FIG. 2 is a cross-sectional view for explaining the vacuum suction method. A porous water-absorbing paper 7 is placed on a pressure-reducing container 6 having a large number of holes 5 formed on the surface thereof, and an AlN green sheet 1 is placed thereon. A mask 8 precisely positioned in the via hole 2 is placed, and a low-viscosity AlN-containing W paste is supplied on the mask.

When the exhaust system is operated after application by the squeegee, the pressure is reduced through the water-absorbing paper 7, and as a result, the W paste mixed with AlN is sucked into the via hole 2 and adheres to the inner wall.

According to the present invention, a via is formed by applying the AlN-mixed W paste on the inner surface of the via hole 2 in this manner, and then drying and then filling the paste with the W paste.

〔Example〕

Example: A green sheet having a composition shown in Table 2 (a density of 1.70 g / cm ³ and a thickness of 250 μm) was formed by a doctor blade method, the green sheet was punched into a 90 mm square, and 362 via holes having a diameter of 200 μm were formed with a punch. .

Next, an AlN-added W paste having a composition shown in Table 3 (viscosity 3
000 poise), add terepineol to a viscosity of 500 poise and apply paste to the inside of the via hole.
Dry at 15 ° C. for 15 minutes.

Next, a W paste (viscosity 3000 poise) having the composition shown in Table 4 was printed in the conventional manner to fill the via holes and print the conductor lines, and dried at 70 ° C. for 15 minutes.

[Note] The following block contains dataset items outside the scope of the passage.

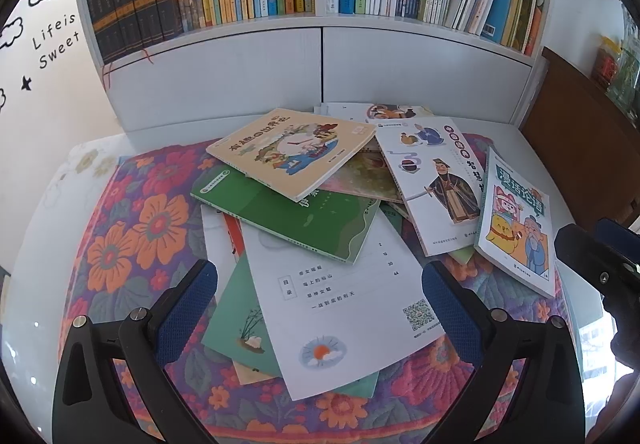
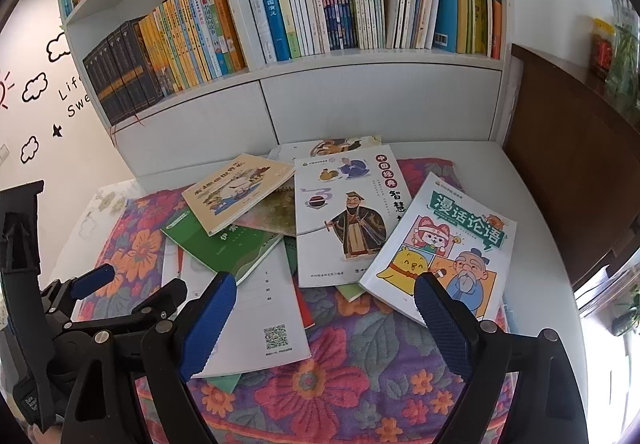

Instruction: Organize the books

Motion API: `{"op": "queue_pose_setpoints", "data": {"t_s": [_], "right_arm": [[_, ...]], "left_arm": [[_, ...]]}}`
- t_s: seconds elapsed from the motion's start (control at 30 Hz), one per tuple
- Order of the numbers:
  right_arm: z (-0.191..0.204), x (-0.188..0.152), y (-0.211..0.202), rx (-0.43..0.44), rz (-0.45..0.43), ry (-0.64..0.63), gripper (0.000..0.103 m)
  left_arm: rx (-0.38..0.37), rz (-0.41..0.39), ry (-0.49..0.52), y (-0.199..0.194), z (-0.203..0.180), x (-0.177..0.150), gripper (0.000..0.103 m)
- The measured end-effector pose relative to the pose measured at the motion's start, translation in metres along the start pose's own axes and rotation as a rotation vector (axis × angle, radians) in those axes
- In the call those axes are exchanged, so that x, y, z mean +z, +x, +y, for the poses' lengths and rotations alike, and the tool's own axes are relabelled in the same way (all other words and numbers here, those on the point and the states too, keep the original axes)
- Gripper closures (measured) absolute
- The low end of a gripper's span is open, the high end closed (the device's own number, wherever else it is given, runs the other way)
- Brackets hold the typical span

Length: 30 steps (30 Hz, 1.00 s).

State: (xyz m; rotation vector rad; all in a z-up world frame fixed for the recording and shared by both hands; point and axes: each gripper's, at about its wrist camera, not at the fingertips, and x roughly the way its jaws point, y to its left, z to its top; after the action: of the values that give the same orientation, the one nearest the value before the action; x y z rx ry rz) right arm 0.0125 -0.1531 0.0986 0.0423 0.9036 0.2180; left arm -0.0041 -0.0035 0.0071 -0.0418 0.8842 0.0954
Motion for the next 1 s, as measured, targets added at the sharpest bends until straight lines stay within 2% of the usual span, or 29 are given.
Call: {"op": "queue_pose_setpoints", "data": {"t_s": [0.2,1.0], "right_arm": [[-0.0022,0.0003,0.0033,0.001,0.014,0.003,0.017],[0.0009,-0.0009,0.0051,0.025,0.014,-0.007,0.017]], "left_arm": [[0.002,-0.001,0.004,0.0001,0.0001,0.0003,0.001],[0.004,-0.003,0.005,-0.0002,-0.0021,0.0009,0.001]]}}
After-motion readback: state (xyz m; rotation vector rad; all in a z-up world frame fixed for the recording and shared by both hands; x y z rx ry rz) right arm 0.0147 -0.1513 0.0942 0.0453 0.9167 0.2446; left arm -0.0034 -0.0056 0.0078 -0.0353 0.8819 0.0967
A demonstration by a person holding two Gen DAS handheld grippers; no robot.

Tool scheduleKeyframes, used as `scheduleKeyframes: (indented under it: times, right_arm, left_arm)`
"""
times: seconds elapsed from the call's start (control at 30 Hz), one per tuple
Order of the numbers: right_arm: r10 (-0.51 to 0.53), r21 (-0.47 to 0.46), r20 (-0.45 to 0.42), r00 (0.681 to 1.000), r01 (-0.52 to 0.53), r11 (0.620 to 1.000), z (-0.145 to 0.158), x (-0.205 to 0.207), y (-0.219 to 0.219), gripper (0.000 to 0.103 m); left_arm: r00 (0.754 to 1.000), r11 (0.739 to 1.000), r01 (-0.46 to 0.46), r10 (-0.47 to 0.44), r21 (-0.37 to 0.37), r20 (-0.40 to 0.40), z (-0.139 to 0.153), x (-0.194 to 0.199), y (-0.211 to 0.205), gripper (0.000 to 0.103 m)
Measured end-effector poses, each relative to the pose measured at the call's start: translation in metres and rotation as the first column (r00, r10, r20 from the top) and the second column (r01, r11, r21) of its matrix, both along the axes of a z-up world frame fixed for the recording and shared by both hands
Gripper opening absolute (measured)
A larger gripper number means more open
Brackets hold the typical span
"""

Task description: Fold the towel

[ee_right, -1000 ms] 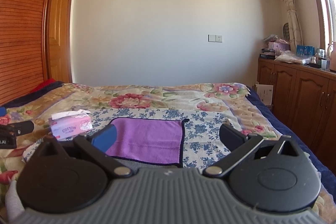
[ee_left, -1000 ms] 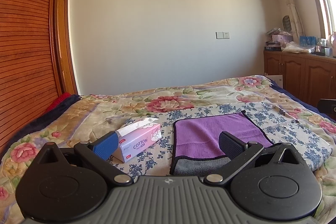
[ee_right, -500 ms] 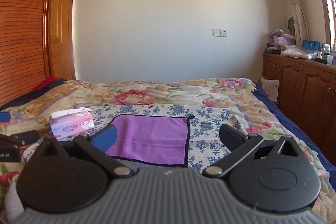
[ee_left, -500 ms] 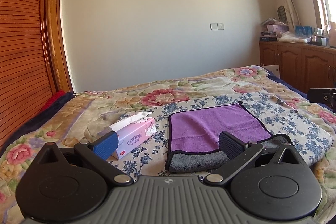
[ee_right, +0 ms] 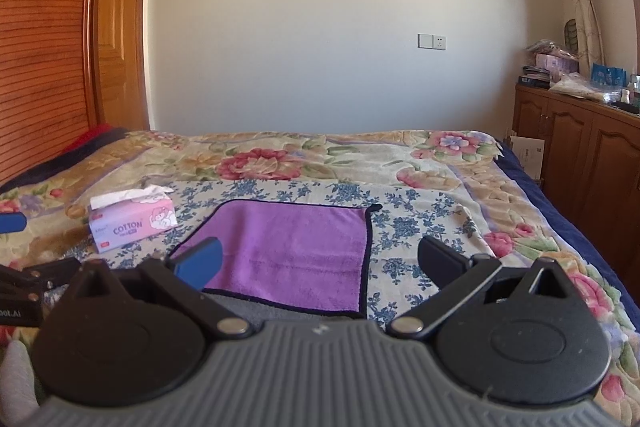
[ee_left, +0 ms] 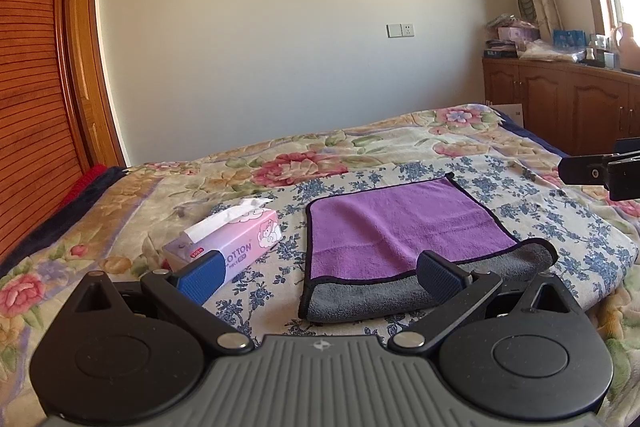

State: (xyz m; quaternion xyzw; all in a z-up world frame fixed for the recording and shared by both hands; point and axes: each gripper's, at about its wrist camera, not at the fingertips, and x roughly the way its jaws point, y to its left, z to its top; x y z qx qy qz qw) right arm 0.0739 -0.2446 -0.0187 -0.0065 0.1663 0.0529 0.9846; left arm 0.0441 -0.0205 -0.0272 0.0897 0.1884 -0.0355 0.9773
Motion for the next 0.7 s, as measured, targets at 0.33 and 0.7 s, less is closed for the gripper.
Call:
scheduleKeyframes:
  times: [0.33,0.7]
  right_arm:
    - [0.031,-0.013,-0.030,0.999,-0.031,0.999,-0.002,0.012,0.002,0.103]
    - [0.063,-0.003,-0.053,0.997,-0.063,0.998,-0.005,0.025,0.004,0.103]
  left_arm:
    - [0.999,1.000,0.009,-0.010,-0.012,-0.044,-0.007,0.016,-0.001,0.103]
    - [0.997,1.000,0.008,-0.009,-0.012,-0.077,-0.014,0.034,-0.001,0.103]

Six green sheets are laminated as a set, pressurized at a pressure of 50 MPa and integrated, and then heated to 1000 ° C. in a N ₂ stream.
Degreasing is performed by heating at a heating rate of 50 ° C / hour.
Baking was performed at 00 ° C. for 30 hours to form a multilayer substrate.

As a result of the measurement, the volume resistivity of the via was 35 μΩcm, which was slightly higher than that in the case of using the conventional W paste (about 30 μΩcm), but there was no crack between the substrate and the via.

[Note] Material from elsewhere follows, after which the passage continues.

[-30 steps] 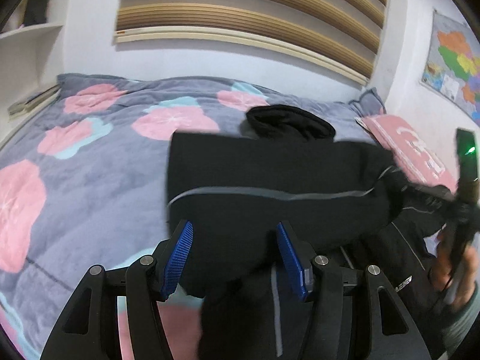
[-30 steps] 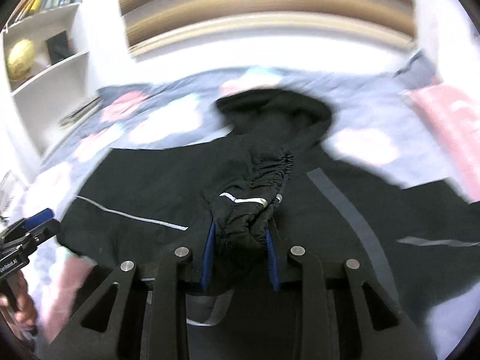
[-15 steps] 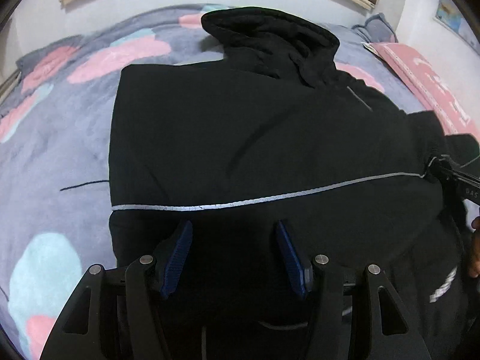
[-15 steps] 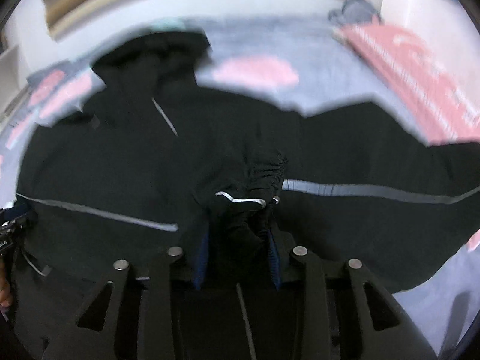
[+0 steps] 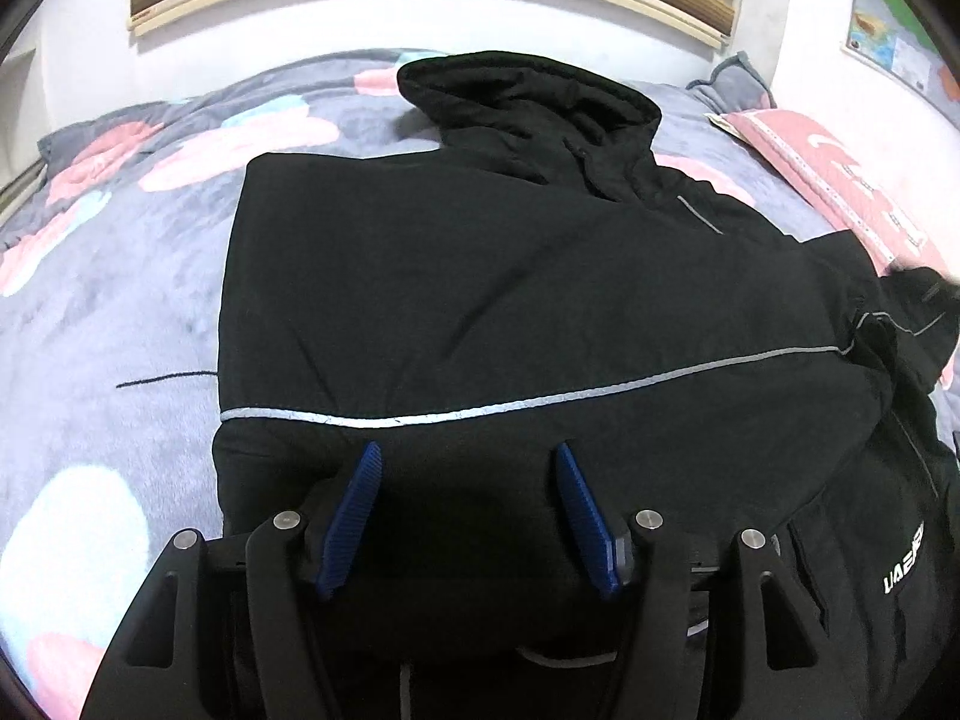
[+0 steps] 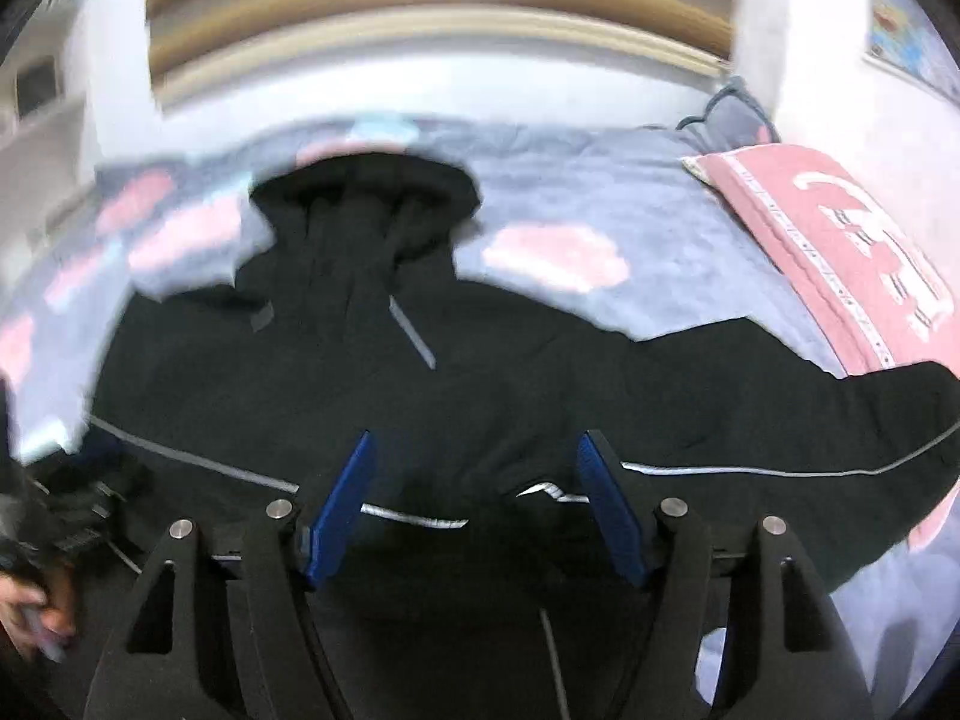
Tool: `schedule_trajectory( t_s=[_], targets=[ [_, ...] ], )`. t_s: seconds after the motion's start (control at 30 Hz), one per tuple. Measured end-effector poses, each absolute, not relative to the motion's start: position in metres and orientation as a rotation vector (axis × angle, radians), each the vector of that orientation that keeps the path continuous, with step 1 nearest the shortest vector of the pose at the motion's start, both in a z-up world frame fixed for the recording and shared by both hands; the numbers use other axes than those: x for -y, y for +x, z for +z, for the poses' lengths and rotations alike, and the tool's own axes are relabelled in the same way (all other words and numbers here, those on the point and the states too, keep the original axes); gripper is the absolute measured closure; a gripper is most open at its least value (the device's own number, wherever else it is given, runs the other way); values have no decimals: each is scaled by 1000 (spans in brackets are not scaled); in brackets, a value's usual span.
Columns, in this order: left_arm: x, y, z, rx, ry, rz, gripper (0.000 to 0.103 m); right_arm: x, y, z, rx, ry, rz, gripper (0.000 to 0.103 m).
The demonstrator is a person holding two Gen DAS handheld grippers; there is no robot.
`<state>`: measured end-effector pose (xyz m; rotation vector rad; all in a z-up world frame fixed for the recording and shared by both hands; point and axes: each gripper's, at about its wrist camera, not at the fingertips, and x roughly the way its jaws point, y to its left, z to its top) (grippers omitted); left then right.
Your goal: Fold large clothes
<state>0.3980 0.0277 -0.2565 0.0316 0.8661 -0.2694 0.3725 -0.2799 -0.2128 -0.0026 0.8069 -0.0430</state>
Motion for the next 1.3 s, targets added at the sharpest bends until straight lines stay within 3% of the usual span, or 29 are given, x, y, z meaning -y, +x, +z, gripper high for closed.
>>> schedule_trajectory(
  t_s=[0.07,0.13,0.43,0.67,0.93,1.3],
  targets=[
    [-27,398,-257,-858,37,-270,40,280,391,-258,-935,-16,-83,30],
    [-25,396,-258,-844,52,-270,40,286,391,-281,-927,0,-90,26],
    [-17,396,-260,-840,98,-243,38,282,384,-284,-877,-8,-102,25],
    [4,356,-222,-828,158,-290,38,307,318,-230,-828,-8,-29,24],
    [119,325,-163,-773,163,-459,38,443,249,-165,-688,179,-96,21],
    [251,335,-182,-829,95,-550,38,679,194,-154,-621,459,-272,19]
  ],
)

Comparative Example 1: A green sheet was prepared in the same manner as in Example 1, and 362 via holes were punched out.

The green paste was filled with the W paste (viscosity 3000 poise) shown in Table 4 in the via hole of the green sheet, and dried at 70 ° C. for 15 minutes.

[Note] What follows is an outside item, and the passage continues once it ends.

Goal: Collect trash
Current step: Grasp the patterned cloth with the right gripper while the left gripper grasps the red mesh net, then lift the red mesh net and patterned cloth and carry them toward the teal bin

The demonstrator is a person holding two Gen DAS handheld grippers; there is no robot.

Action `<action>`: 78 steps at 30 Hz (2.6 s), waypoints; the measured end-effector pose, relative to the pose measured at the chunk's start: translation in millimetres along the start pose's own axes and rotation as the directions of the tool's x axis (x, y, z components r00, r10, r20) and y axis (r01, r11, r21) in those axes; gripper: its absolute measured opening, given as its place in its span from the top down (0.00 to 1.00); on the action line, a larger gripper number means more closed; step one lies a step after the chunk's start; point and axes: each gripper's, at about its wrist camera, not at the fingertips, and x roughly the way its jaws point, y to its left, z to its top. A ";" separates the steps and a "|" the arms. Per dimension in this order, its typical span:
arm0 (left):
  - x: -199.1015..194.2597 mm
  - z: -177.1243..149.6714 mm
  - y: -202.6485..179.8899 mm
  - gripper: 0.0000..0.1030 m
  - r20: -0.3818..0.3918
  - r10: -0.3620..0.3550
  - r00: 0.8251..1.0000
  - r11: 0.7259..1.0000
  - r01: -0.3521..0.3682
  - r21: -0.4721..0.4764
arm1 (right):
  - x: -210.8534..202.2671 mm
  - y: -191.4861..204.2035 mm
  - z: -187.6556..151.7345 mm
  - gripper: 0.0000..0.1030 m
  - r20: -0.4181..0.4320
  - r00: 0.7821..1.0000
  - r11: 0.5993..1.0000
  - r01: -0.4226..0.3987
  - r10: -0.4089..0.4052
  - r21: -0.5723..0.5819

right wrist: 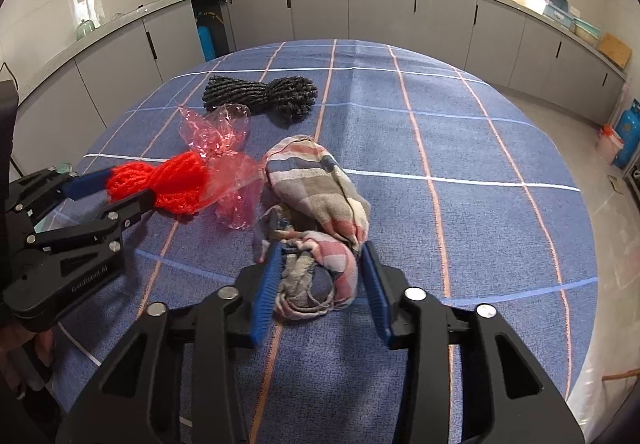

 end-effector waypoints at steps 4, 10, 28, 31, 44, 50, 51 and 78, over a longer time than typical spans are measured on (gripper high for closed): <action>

Six green sheets are laminated as a set, pressurized at a pressure of 50 MPa and integrated, and then heated to 1000 ° C. in a N ₂ stream.
After degreasing by heating at a heating rate of 50 ° C / hour,
The firing was performed for a time to form a multilayer substrate.

Then, as a result of the measurement, the volume resistivity of the via was as low as 30 μΩcm, but cracks occurred between the substrate and the via.

Example 2: A green sheet was prepared in the same manner as in Example 1, and 362 via holes were punched out.

Fill the via holes of this green sheet with the AlN-added W paste (viscosity 2500 poise) shown in Table 3 at 70 ° C.
Dried for 15 minutes.

Thereafter, as in the example, the six sheets were laminated, degreased, and fired to form a multi-layer substrate.

As a result of the measurement, the volume resistivity of the via was as high as 80 μΩcm, but no crack occurred between the substrate and the via.

〔The invention's effect〕

By implementing the present invention, it is possible to manufacture an AlN multilayer circuit board in which the volume resistivity of the via is low and no crack occurs between the substrate and the via.

[Brief description of the drawings]

 FIG. 1 is a cross-sectional view illustrating the principle of the present invention, and FIG. 2 is a cross-sectional view illustrating a vacuum suction method. In the drawing, 1 is an AlN green sheet, 2 is a via hole, 3 is an AlN mixed W paste, 4 is a W paste, 5 is a hole, and 6 is a decompression container.

Claims (1)

(57) [Claims] 1. An aluminum nitride green sheet is provided with a tungsten paste containing aluminum nitride applied to the inner wall of a via hole provided on the aluminum nitride green sheet and dried. Then, the via hole is filled with a tungsten paste and fired in a non-oxidizing atmosphere. A method for forming a via in an aluminum nitride substrate.